Schenker wanted a spot like that, and so this week, he'll open The Gander (15 West 18th Street, 212-229-9500), a restaurant where he'll "put the pretension aside, cook for a bigger audience, and just make really good food."
This new place, Schenker insists, is Recette's opposite. "Recette is tiny -- it doesn't have a big bar or a private dining room," he says. "I wanted to do all that. I wanted people to come and utilize the restaurant on a daily basis. I wanted to do a restaurant in a neighborhood where people could be there all hours of the day: They could come in for lunch for burger and ice tea, stop at the bar after work for charcuterie and wine, or sit down for dinner and have steak and Cabernet."
He picked up a lease in the Flatiron neighborhood, he says, because he wanted to be among the pedigreed restaurants there, adding his own mark to an area that supports places like Gramercy Tavern and ABC Kitchen. He also wanted a different experience than what he had in Recette's neighborhood: "I opened Recette on West 12th and Greenwich in the middle of nowhere," he says. "No one knew who I was. It was a total crapshoot. Knock on wood, it worked out, but I'm not Jonathan Waxman, and I'm not the Spotted Pig. I wanted to create what they have, but Recette is not that restaurant. The Gander is that restaurant."

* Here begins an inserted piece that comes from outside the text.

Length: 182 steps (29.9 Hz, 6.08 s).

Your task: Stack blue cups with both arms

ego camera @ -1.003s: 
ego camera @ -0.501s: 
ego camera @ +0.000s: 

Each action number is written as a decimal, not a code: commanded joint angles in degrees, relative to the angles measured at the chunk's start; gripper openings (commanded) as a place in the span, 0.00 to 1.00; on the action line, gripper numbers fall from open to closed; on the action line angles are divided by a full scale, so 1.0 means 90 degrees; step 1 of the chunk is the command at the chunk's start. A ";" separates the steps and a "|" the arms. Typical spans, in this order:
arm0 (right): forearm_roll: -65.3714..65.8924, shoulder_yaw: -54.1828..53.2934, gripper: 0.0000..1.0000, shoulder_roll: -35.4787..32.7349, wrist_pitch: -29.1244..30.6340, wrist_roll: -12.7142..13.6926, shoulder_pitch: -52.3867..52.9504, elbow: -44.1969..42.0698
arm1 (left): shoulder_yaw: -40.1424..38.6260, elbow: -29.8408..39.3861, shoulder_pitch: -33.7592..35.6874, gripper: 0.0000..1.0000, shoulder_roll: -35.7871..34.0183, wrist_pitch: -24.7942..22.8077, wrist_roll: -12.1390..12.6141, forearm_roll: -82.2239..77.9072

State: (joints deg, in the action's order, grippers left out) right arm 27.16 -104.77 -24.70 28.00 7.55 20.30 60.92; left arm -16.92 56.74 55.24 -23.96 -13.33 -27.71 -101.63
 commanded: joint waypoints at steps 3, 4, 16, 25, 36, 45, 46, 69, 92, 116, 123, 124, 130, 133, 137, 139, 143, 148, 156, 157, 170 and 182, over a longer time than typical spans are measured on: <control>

Still, don't expect a generic American bistro menu at this new venture. Schenker trained in some high stakes kitchen, so you won't see him dispense with the culinary technique here -- he'll just be applying it to dishes like wedge salads, spaghetti and clams, and rotisserie chicken. "I'm working with this metaphor: If Daniel Boulud came in with my grandmother, Boulud would say the chicken is cooked perfectly, and my grandmother would say, that's a damn good chicken," he explains.
Recette pastry chef Christina Lee is doing the desserts here, too, and she'll offer refined take on classics like creme brulee and a banana custard with saffron.
Behind the bar, Schenker and his team have installed almost 100 whiskeys, 50 mezcals and tequilas, and four taplines that'll pour American craft beer. "We're not trying to be all crazy and hipster with cocktails," he insists. "Our drinks don't have 77 ingredients." You'll also find a deep international wine list and lucrative happy hour deals, like $10 cocktails, meant to get the neighborhood in and hanging out.
As at Gramercy Tavern, the space at the Gander is separated into a bar room and a dining room, but Schenker says both are casual. The team also had enough room to install a private dining room, which will allow the chef to accommodate groups he's always had to turn away at Recette. "Recette Private Dining is how I started," he says. "I've done as many parties as possible, but now I'll be able to capitalize on that."
Once open, Schenker hopes to lure in nearby businesses and residents alike. "We're trying to be the best we can and be very accommodating," he says. "Come in and hang out."
The Gander opens for dinner on Thursday, and it'll start serving lunch on April 21.